Uploading data with Windows PowerShell
From: Developing big data solutions on Microsoft Azure HDInsight
The Azure module for Windows PowerShell includes a range of cmdlets that you can use to work with Azure services programmatically, including Azure storage. You can run PowerShell scripts interactively in a Windows command line window or in a PowerShell-specific command line console. Additionally, you can edit and run PowerShell scripts in the Windows PowerShell Interactive Scripting Environment (ISE), which provides IntelliSense and other user interface enhancements that make it easier to write PowerShell code. You can schedule the execution of PowerShell scripts using Windows Scheduler, SQL Server Agent, or other tools as described in Building end-to-end solutions using HDInsight.
Before you use PowerShell to work with HDInsight you must configure the PowerShell environment to connect to your Azure subscription. To do this you must first download and install the Azure PowerShell module, which is available through the Microsoft Web Platform Installer. For more details see How to install and configure Azure PowerShell.
To upload data files to the Azure blob store, you can use the Set-AzureStorageBlobContent cmdlet, as shown in the following code example.
# Azure subscription-specific variables.
$storageAccountName = "storage-account-name"

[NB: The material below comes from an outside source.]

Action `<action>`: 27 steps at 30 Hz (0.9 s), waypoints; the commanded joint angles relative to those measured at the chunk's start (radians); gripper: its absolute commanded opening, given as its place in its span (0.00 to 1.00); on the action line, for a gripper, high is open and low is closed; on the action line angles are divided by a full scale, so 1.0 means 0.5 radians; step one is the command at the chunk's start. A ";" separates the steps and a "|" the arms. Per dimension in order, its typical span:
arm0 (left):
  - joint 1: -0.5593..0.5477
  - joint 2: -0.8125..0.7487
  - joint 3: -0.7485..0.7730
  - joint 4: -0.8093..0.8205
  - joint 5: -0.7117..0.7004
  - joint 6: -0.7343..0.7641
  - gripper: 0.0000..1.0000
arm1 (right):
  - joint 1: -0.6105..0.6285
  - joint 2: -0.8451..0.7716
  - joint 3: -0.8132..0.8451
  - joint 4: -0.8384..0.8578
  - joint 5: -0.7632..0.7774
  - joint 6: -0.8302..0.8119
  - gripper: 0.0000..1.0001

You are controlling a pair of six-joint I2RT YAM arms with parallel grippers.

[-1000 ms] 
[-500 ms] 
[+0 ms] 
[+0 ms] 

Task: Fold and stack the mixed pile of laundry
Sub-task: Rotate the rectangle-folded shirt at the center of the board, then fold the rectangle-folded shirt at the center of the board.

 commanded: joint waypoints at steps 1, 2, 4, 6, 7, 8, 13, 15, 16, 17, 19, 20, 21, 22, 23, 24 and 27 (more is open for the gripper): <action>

$containerName = "container-name"
# Find the local folder where this PowerShell script is stored.
$currentLocation = Get-location
$thisfolder = Split –parent $currentLocation
# Upload files in data subfolder to Azure.
$localfolder = "$thisfolder\data"
$destfolder = "data"
$storageAccountKey = (Get-AzureStorageKey -StorageAccountName $storageAccountName).Primary
$blobContext = New-AzureStorageContext -StorageAccountName $storageAccountName -StorageAccountKey $storageAccountKey
$files = Get-ChildItem $localFolder foreach($file in $files)
{
$fileName = "$localFolder\$file"
$blobName = "$destfolder/$file"
write-host "copying $fileName to $blobName"
Set-AzureStorageBlobContent -File $filename -Container $containerName -Blob $blobName -Context $blobContext -Force
}
write-host "All files in $localFolder uploaded to $containerName!"
Note that the code uses the New-AzureStorageContext cmdlet to create a context for the Azure storage account where the files are to be uploaded. This context requires the access key for the storage account, which is obtained using the Get-AzureStorageKey cmdlet. Authentication to obtain the key is based on the credentials or certificate used to connect the local PowerShell environment with the Azure subscription.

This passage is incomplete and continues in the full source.